Work order:
Below are some records; state how many of their lines contain the word "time", and add nothing.

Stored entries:
- Opening Delimiter -
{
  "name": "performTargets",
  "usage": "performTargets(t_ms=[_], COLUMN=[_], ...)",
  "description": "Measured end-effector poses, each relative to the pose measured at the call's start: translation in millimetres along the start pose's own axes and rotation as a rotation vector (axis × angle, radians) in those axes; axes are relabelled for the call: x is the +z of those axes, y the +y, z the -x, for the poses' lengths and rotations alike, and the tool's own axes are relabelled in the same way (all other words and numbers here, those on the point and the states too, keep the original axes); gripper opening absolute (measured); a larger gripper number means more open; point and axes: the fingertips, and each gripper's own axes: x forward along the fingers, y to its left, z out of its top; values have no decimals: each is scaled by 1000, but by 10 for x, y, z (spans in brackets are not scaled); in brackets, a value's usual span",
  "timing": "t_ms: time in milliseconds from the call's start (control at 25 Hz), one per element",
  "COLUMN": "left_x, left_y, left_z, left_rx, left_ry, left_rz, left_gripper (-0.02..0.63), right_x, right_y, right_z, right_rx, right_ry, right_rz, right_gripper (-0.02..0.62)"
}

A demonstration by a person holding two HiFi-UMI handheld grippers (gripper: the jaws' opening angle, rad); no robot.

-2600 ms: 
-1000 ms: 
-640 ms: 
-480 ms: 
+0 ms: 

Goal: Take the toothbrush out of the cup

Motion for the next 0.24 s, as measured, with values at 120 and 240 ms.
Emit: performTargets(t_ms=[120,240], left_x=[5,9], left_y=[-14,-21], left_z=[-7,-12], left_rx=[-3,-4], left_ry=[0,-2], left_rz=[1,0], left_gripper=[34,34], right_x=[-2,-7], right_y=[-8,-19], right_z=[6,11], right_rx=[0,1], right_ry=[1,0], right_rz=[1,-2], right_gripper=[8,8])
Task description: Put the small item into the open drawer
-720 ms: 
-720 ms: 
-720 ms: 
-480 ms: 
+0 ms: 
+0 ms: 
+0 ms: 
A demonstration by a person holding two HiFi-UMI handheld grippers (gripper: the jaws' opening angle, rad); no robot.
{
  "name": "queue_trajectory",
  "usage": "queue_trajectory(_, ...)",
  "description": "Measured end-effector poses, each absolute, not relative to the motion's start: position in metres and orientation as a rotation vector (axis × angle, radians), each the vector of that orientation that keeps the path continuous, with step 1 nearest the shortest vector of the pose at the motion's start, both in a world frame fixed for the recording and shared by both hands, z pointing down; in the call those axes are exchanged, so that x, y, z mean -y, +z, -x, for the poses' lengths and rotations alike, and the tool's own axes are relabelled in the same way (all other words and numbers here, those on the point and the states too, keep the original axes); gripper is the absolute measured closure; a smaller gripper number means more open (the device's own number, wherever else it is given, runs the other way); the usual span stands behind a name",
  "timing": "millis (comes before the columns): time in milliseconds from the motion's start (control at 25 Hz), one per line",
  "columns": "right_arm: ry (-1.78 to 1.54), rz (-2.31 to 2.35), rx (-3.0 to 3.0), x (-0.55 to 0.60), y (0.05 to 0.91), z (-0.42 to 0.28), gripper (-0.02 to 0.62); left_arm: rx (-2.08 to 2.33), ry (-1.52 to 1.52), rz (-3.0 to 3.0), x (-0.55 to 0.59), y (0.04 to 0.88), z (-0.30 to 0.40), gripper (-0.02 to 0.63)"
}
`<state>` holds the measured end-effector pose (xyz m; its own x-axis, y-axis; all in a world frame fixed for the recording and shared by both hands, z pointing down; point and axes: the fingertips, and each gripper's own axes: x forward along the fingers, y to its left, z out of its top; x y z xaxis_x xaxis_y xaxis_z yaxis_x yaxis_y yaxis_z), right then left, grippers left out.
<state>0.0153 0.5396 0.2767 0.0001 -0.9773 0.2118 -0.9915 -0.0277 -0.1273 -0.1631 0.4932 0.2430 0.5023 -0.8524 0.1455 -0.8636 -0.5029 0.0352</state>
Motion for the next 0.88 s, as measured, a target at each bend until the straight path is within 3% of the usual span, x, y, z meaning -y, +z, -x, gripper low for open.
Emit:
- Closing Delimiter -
Task answer:
2